We reached out to the Humboldt County Joint Information Center to ask if the state’s order supersedes the local one, in terms of authority. 

“We recognize that there are minor differences between the two orders, and we understand that is confusing to people,” Public Information Specialist Samantha Karges responded. “Today our County Counsel will be reviewing the two documents to identify specifically what those differences are, and advise local public health and safety officials how to proceed.
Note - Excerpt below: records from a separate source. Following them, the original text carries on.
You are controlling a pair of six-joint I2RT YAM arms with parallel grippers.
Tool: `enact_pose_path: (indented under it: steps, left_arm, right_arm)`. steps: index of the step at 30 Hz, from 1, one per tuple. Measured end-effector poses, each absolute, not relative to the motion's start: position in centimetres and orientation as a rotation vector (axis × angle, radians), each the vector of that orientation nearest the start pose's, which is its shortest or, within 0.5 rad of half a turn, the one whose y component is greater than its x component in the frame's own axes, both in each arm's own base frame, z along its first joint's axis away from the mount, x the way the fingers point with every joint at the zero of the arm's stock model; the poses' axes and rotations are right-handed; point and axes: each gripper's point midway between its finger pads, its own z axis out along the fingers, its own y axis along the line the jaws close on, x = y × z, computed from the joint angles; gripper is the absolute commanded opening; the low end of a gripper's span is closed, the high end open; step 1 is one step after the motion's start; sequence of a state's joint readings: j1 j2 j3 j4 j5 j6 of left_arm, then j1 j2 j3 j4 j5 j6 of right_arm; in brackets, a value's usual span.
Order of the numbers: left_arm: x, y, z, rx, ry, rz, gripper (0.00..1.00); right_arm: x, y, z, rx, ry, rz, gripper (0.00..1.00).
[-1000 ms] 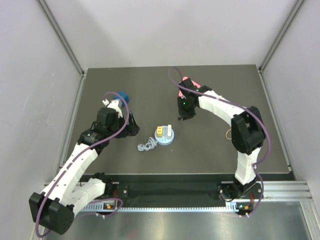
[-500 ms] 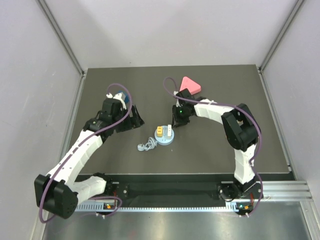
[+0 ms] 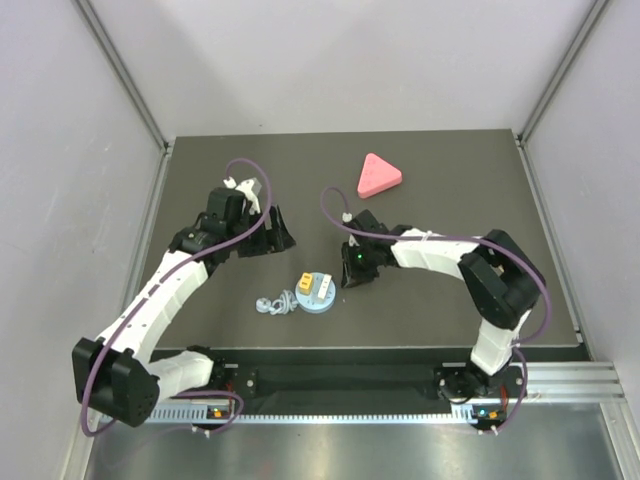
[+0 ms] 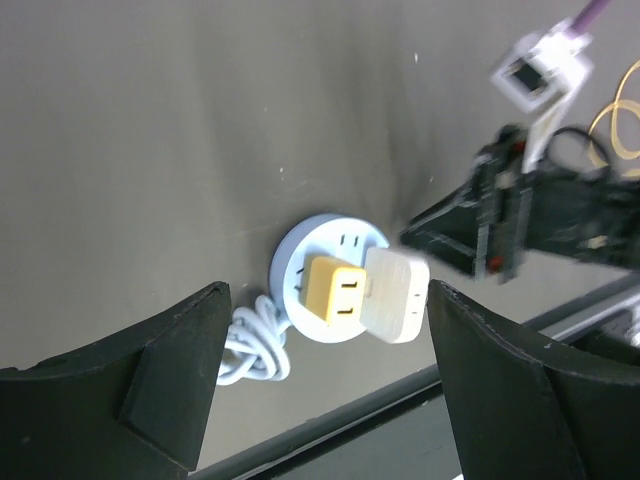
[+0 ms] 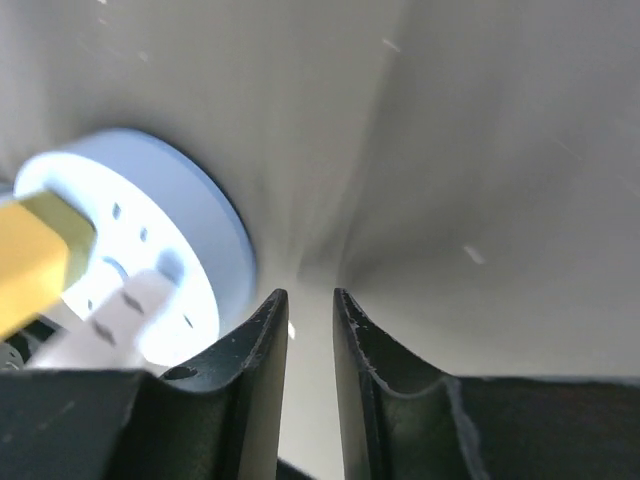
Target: Insert the plug
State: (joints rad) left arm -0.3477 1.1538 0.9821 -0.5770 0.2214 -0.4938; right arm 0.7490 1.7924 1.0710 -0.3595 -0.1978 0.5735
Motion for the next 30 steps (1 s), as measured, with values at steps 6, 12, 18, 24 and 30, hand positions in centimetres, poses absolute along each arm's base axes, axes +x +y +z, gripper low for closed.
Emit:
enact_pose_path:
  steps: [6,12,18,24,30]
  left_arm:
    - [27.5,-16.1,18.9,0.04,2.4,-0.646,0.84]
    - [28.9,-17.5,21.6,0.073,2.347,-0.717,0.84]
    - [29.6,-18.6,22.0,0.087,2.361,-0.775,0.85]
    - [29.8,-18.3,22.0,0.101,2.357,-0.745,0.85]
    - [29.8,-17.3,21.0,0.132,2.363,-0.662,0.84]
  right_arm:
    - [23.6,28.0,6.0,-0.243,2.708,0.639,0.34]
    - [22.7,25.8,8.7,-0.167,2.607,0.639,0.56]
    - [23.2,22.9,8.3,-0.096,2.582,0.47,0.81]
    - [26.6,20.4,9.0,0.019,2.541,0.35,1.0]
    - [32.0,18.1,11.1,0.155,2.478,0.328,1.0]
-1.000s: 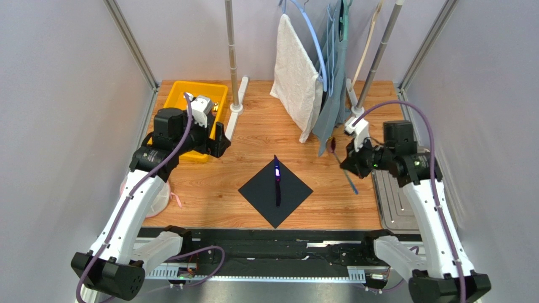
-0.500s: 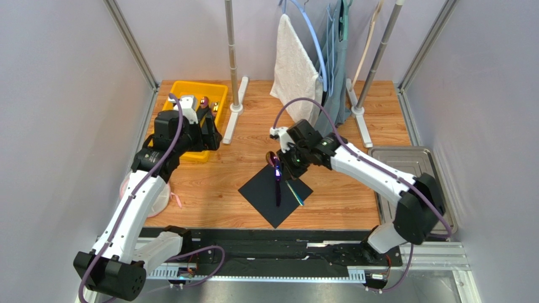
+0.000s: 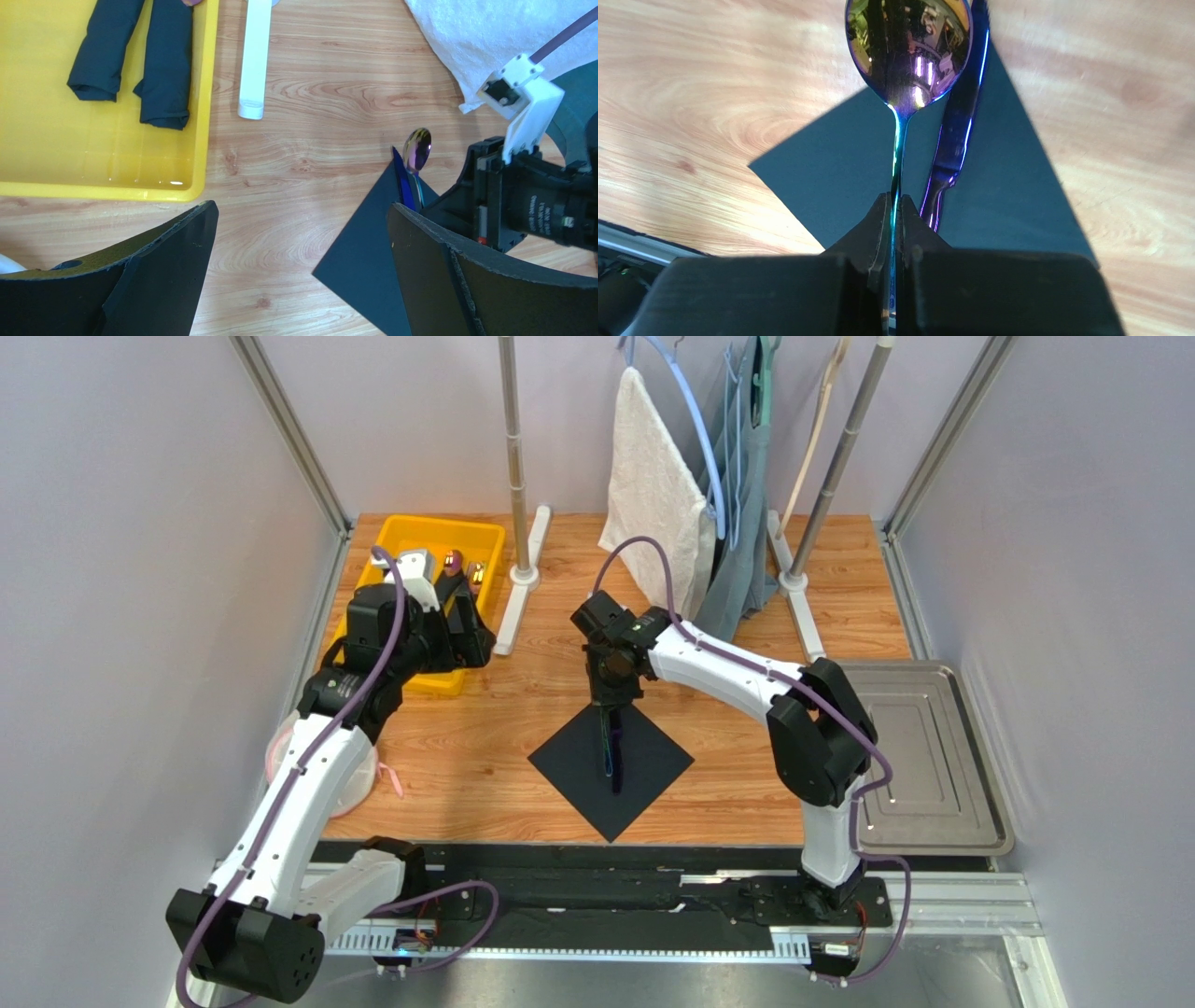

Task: Place the utensils on the paper napkin and roll it up

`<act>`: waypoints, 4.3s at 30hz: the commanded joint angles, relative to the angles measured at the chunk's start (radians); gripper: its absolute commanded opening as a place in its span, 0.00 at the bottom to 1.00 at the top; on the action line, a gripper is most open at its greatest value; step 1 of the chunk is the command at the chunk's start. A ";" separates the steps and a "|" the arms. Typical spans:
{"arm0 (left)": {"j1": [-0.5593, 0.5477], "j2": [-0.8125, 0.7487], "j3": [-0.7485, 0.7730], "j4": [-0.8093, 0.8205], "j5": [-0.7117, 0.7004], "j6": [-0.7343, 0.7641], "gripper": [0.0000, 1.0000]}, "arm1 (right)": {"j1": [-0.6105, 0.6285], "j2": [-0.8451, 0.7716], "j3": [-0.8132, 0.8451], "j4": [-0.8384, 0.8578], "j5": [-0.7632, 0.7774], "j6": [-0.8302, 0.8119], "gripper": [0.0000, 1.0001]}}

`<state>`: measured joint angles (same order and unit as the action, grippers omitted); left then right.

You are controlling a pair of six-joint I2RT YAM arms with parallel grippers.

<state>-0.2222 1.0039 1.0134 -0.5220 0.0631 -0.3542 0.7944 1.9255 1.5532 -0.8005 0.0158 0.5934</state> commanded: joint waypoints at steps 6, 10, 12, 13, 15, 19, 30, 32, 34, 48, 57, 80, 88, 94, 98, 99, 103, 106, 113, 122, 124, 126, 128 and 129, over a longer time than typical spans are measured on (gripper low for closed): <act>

We hope we’re going to have some clarity on this to provide the public soon.”

The Outpost will, of course, pass along that clarity as soon as it’s made public. 

“In the meantime,” Karges said in her email, “the broad strokes of the two orders remain the same: Stay home if you don’t have something you absolutely must do.” [Emphasis in original.]

If these measures feel draconian — if the state and local government’s response to the pandemic strikes you as an overreaction — you may want to take a look at the report that evidently scared both the U.S. and U.K. governments into taking the pandemic seriously.

As reported in the New York Times and elsewhere, a report on COVID-19 from a team at Imperial College in London predicted that without serious control measures and changes in individuals’ behavior we’d see 2.2 million deaths in the U.S., “not accounting for the potential negative effects of health systems being overwhelmed on mortality.” 

You can read the full report here. Or, if you’re looking for a little summary and analysis, below we’ve embedded a Twitter thread from Dixie State University history professor Jeremy C. Young that’s been making the rounds. 

Oh, and as for weed dispensaries, yes. The local order states, “Licensed cannabis retail facilities/dispensaries shall operate only for the purpose of providing cannabis and only via curbside pick-up or delivery.”